I am sleep deprived but I feel great. I'm a SAHM/homemaker. I love getting dolled up. But, I feel like I am uninterested in sex period and that is completely opposite of how I use to be. How do you get it back after having a baby? Since I was cleared 2wks ago to be intimate, we've had sex twice. Ugh. Right now I'm a walking buffet and my "girls" belong to my 2 month old daughter!


----------



## PHTlump (Jun 2, 2010)

You have experienced massive hormonal changes that will affect your libido. Some women experience increased sex drive after giving birth, but most lose some.

As for getting it back, there are several strategies. First, you can just have sex. Sex releases chemicals in your brain that increase libido. Basically, the more sex you have, the more sex you want. Fake it 'till you make it. Second, you can wait until you get more sleep. When your body is sleep deprived, libido is one of the things that it sacrifices to make you more interested in sleep. Third, you can wait until you stop breastfeeding. Breastfeeding also tends to decrease libido.

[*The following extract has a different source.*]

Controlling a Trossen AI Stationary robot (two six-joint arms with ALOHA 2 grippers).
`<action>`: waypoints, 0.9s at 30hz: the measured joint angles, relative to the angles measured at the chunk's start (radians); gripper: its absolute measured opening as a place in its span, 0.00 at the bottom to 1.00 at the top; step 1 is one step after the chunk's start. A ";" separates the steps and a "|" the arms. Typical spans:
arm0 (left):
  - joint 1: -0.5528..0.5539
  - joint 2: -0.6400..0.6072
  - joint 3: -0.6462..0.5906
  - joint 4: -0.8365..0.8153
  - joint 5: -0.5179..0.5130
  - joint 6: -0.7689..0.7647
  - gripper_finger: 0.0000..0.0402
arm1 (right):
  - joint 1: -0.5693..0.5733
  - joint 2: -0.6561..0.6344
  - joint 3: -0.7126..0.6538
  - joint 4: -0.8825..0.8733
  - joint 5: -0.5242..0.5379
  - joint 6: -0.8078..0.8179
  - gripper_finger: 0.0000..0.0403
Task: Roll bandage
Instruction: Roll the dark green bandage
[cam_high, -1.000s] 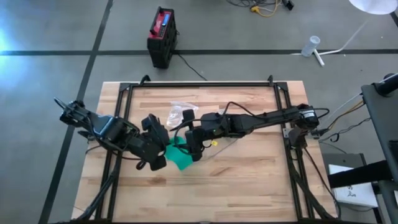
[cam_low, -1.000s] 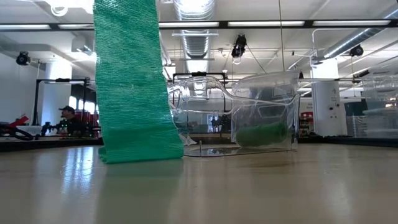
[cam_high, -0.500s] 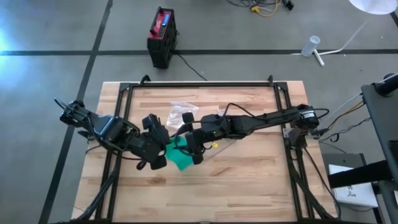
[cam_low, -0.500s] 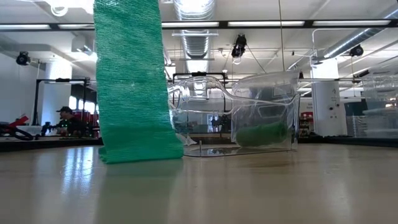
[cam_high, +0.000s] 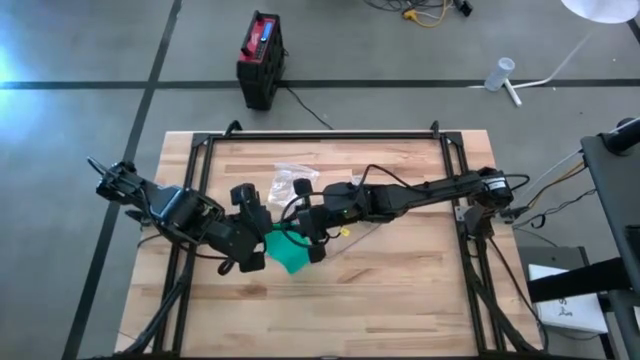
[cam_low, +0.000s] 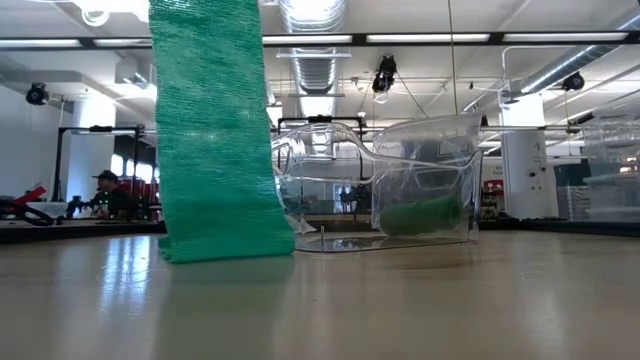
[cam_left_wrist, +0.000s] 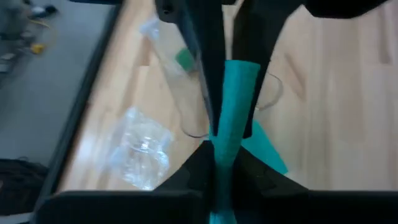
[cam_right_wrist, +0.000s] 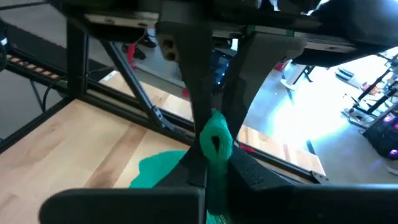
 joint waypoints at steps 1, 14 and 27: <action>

Obviously, the second and third options are long term and not really available right now, unless you want to switch to formula. The most practical strategy is to get used to the idea of a decreased libido for a while, but commit to having a little more sex than you're currently comfortable with, but less than you were pre-pregnancy.

Good luck.


----------



## Peaches2011 (Nov 29, 2011)

Excellent advice. Thank you! 

I plan to breastfeed until she is a year, so switching to formula isn't an option. You made some valid points and I didn't even consider the hormonal changes from pregnancy to having a baby, etc and how it could affect my libido! 

Thanks!


----------



## Tall Average Guy (Jul 26, 2011)

Peaches2011 said:


> Excellent advice. Thank you!
> 
> I plan to breastfeed until she is a year, so switching to formula isn't an option. You made some valid points and I didn't even consider the hormonal changes from pregnancy to having a baby, etc and how it could affect my libido!
> 
> Thanks!


You also went through major surgery. It takes time to heal, even when the doctor has given you clearance, and it can take time to be confident that it has healed. My wife has had mutlple C-Sections and admitted to me that it took 6 months before she came close to feeling liker her self (and she still hates the scar). She did "fake it" a bit in the beginning to get these started back up.


----------



## Peaches2011 (Nov 29, 2011)

Tall Average Guy said:


> You also went through major surgery. It takes time to heal, even when the doctor has given you clearance, and it can take time to be confident that it has healed. My wife has had mutlple C-Sections and admitted to me that it took 6 months before she came close to feeling liker her self (and she still hates the scar). She did "fake it" a bit in the beginning to get these started back up.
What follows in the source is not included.